Samsung falls below 200,000 won, SK Hynix under 1 million won, while defense stocks rally
The sharp plunge in the KOSPI triggered a temporary halt in program sell orders, known as a "sidecar," at one point during the session. A sell-side sidecar is activated when the KOSPI 200 Futures fall by 5% or more and stay at that level for at least one minute. This was the first time in about a month, since the 6th of last month, that a sell-side sidecar had been triggered on the KOSPI. In the KOSPI market, retail investors were net buyers of 5.7974 trillion won, but foreign investors were net sellers of 5.1482 trillion won, pulling the index lower. Institutions also showed a net selling stance of 886.3 billion won.

Large-cap stocks by market capitalization were unable to escape the downturn. Samsung Electronics and SK Hynix plunged 9.88% and 11.50%, respectively, sending Samsung below 200,000 won and SK Hynix under 1 million won. Other major names also slumped, including Hyundai Motor (-11.72%), LG Energy Solution (-7.96%), Samsung Biologics (-5.46%), and SK Square (-9.92%). In contrast, leading defense stock Hanwha Aerospace surged 19.83%, showing strong gains.
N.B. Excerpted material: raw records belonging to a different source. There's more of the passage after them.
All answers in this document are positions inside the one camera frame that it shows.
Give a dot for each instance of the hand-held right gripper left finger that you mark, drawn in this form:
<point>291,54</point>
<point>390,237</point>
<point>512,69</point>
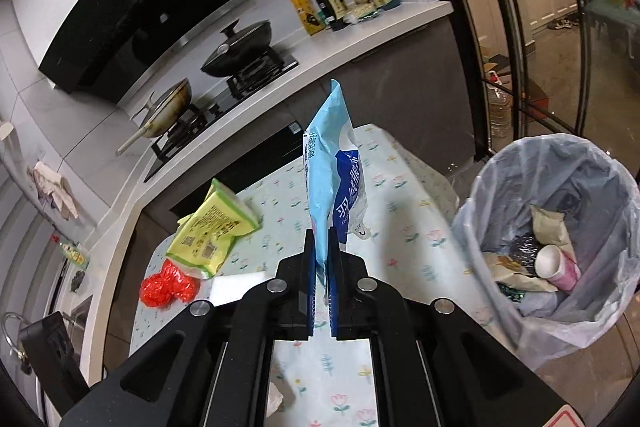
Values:
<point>311,287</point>

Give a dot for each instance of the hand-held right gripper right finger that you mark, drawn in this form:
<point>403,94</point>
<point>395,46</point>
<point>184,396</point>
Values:
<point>334,287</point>

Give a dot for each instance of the light blue packet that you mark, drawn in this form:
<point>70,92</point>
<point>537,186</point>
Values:
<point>330,167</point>

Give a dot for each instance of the pink paper cup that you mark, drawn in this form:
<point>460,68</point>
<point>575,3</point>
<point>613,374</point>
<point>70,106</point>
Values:
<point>555,264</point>

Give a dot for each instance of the bin with plastic liner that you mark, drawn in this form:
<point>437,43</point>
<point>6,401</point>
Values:
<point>600,187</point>

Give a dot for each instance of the chrome faucet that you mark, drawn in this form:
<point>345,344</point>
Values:
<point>10,332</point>

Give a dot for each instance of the steel kitchen sink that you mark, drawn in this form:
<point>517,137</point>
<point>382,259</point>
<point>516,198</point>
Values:
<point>82,312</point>

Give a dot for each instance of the white foam block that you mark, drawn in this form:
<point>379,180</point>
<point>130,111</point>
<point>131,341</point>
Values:
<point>240,289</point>

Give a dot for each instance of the dark scouring pad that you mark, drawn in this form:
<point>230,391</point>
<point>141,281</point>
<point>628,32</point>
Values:
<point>76,281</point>

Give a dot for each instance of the floral tablecloth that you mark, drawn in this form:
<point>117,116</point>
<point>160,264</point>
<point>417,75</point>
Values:
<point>410,232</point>

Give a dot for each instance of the green dish soap bottle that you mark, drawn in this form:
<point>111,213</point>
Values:
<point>75,254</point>

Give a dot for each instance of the yellow-green snack packet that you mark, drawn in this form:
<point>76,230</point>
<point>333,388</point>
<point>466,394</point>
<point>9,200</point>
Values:
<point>215,232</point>

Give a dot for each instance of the crumpled white tissue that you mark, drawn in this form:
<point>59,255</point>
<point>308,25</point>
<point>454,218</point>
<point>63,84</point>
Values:
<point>276,402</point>

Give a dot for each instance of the red plastic bag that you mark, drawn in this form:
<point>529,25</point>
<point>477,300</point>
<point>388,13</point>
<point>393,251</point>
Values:
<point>167,287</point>

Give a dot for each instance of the hanging dish cloth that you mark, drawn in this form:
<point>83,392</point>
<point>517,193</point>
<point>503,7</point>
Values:
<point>52,187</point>

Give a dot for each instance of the black gas stove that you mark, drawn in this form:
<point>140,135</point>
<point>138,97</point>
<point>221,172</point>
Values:
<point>250,74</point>

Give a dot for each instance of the grey kitchen cabinet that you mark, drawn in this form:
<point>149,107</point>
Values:
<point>400,72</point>

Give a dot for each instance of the golden frying pan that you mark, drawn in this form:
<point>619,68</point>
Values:
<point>162,109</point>

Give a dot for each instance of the large water bottle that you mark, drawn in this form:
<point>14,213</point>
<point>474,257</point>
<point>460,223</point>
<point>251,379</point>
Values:
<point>500,112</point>

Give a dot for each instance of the black wok with lid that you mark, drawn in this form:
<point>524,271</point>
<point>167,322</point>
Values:
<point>237,49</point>

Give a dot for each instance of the yellow seasoning packet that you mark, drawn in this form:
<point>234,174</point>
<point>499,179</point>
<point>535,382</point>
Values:
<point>306,13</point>

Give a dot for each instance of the clear wrapped food pack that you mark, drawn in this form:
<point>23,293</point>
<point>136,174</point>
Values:
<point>364,12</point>

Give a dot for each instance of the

Investor sentiment froze as concerns grew that the war could drag on following the US airstrikes on the Islamic Republic of Iran. The impact was seen as particularly severe because the Korea Composite Stock Price Index (KOSPI) had already posted strong gains this year, on top of last year’s rally. Joain, a researcher at Samsung Securities, noted, "From the start of the year through last month, the KOSPI rose 48% and the KOSDAQ climbed 29%, far outperforming global markets and creating strong pressure for profit-taking." Joain added, "About 70% of South Korea’s imported crude oil passes through the Strait of Hormuz, so concerns are spreading that this could become a burden for the energy-dependent Korean economy."
"A burden on the Korean economy"...exchange rate jumps 26.4 won
Lee Kyung-min, a researcher at Daishin Securities, said, "At this point, we expect the situation to calm down and be resolved within about a month, so there is no need to overinterpret this event or be gripped by vague fear." Lee predicted, "If the situation ends without damaging economic fundamentals, the stock market is likely to quickly resume its upward trend."
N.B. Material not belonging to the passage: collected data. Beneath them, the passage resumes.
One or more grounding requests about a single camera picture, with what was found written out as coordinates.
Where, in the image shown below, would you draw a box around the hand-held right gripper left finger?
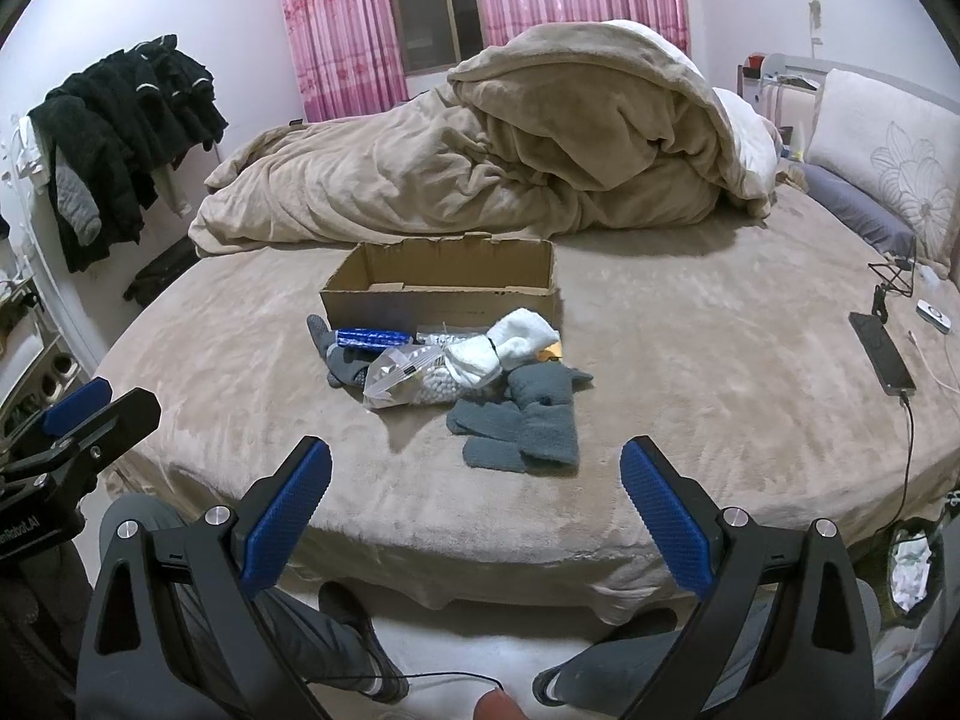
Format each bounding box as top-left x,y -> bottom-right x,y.
75,435 -> 335,720

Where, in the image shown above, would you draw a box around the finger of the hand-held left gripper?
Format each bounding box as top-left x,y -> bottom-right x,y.
0,388 -> 163,500
0,377 -> 113,460

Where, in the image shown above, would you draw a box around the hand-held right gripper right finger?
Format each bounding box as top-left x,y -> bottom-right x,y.
619,435 -> 878,720

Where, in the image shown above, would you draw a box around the person's right hand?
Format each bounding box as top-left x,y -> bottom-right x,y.
475,688 -> 527,720

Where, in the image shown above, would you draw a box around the white shelf rack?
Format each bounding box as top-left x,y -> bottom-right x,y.
0,112 -> 102,428

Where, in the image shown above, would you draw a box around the person's left leg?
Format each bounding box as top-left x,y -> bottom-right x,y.
97,493 -> 376,691

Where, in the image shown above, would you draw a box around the person's leg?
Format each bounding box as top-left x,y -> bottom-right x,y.
553,611 -> 758,720
97,493 -> 376,691

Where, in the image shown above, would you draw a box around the beige bed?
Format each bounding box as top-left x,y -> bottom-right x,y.
94,120 -> 960,610

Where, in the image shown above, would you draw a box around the person's right leg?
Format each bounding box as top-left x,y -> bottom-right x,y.
553,611 -> 758,720

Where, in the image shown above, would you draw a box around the person's left shoe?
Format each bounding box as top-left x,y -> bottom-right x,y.
318,581 -> 410,704

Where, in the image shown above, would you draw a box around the person's shoe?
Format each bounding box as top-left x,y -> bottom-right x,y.
318,581 -> 410,704
532,669 -> 572,707

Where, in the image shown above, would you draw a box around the black bag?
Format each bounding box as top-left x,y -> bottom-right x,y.
123,240 -> 201,308

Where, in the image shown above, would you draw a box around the dark grey dotted sock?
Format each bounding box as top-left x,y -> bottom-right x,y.
306,313 -> 377,389

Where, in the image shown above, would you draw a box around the grey fuzzy sock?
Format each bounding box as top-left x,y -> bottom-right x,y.
501,362 -> 595,412
448,396 -> 583,476

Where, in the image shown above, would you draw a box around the clear bag of white beads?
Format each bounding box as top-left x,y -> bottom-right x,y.
363,345 -> 460,413

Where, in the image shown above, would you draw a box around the blue foil packet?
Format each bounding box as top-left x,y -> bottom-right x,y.
335,325 -> 414,350

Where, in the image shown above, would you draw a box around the person's right shoe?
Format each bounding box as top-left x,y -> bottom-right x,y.
532,669 -> 572,707

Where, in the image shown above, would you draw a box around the small clear plastic bag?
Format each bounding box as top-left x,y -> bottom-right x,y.
415,321 -> 482,350

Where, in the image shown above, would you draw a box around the white socks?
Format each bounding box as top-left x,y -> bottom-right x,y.
442,309 -> 562,392

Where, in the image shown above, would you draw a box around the trash bin with paper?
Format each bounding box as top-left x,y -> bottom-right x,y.
862,510 -> 960,623

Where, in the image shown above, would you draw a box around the pile of dark clothes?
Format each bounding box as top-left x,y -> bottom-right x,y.
28,34 -> 230,275

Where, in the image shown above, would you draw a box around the black smartphone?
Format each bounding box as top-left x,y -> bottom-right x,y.
848,310 -> 918,398

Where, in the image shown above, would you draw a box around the cardboard box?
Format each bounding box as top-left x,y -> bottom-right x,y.
320,232 -> 562,332

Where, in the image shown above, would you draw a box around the grey pillow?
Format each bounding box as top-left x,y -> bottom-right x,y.
780,161 -> 920,257

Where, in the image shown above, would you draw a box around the beige fleece blanket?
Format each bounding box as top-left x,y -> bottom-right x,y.
187,18 -> 785,257

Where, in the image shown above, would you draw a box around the white floral pillow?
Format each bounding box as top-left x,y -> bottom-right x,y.
805,68 -> 960,272

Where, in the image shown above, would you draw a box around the grey headboard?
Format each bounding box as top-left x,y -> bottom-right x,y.
738,52 -> 960,117

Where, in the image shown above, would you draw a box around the window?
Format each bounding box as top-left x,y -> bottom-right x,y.
381,0 -> 485,77

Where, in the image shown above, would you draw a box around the thin black cable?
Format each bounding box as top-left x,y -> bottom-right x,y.
300,670 -> 505,692

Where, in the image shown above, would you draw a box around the black charging cable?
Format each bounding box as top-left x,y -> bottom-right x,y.
895,388 -> 916,530

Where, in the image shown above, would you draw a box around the black wire phone stand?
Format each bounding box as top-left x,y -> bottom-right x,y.
868,235 -> 920,325
The "Iran situation" also sent the currency market swinging. In the Seoul foreign exchange market on the same day, the US Dollar–South Korean Won exchange rate closed at 1,466.1 won, up 26.4 won from the previous session. The rate opened at 1,462.3 won, up 22.6 won, and fluctuated within the 1,460-won range during the session. The rise in the opening rate compared with the previous close was the largest in five months, since a 23.0-won jump on October 10 last year.
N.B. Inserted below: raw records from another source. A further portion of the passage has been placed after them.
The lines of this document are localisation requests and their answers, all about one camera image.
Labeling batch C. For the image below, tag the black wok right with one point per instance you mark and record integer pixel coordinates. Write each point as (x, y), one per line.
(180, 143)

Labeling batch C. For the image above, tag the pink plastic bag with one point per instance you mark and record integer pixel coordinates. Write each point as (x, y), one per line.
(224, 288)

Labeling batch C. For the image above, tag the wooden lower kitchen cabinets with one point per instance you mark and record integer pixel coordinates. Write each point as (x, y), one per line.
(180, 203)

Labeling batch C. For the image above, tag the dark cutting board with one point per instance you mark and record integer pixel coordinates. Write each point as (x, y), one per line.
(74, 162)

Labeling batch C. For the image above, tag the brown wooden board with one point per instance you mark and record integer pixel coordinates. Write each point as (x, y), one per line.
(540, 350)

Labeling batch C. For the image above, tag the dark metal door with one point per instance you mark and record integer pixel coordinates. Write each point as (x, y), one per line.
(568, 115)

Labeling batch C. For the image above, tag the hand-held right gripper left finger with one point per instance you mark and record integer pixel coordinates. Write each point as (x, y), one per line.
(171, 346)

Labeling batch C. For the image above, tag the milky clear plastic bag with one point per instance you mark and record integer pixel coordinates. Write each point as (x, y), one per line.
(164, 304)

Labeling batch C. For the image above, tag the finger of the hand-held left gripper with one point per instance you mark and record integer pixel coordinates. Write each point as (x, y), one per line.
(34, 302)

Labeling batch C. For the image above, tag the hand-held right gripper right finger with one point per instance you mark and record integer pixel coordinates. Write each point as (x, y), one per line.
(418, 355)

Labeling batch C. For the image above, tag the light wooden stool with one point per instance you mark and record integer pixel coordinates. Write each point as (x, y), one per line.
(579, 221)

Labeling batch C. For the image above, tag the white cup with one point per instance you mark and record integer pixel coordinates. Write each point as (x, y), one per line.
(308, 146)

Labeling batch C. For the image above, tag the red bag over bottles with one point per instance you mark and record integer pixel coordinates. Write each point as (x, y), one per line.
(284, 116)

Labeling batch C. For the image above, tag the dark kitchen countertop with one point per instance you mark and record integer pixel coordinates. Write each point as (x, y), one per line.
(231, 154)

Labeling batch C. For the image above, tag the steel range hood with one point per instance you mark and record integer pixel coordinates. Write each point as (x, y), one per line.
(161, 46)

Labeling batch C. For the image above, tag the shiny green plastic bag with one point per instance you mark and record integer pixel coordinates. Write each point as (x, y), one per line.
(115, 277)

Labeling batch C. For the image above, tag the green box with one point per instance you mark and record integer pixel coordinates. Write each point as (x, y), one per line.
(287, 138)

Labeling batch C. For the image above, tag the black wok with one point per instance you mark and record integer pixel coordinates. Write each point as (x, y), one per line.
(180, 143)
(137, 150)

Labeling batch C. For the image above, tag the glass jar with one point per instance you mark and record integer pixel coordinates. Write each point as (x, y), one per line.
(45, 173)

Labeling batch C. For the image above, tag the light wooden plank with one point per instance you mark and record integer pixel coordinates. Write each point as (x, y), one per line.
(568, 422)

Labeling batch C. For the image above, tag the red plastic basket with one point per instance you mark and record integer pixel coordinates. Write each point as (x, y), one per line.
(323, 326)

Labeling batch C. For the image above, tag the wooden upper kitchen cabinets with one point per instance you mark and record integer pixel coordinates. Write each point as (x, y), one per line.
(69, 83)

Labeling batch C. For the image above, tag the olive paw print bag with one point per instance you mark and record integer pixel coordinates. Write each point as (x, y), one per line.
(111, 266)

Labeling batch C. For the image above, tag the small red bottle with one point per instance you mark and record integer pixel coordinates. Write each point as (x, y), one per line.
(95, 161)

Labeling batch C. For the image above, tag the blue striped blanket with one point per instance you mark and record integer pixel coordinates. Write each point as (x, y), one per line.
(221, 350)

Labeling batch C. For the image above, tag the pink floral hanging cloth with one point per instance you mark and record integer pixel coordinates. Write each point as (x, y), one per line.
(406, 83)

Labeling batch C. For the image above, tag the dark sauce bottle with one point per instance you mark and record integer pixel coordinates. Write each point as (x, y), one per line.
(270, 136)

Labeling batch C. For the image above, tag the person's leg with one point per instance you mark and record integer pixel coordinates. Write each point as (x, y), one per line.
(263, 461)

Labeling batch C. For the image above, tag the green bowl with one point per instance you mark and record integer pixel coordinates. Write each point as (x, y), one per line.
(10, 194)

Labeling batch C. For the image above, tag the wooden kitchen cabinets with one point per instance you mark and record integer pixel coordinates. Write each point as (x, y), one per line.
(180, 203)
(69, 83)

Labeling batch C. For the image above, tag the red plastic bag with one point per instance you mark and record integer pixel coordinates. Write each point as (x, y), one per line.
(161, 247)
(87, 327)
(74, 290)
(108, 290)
The move was attributed to heightened geopolitical tensions, which boosted demand for safe-haven assets such as the US dollar. Yoo Myung-gan, a researcher at Mirae Asset Securities, said, "For the time being, caution over a possible blockade of the Strait of Hormuz, monitoring of the risk that the war could expand, and global preference for safe assets are likely to keep upward pressure on the US Dollar–South Korean Won exchange rate."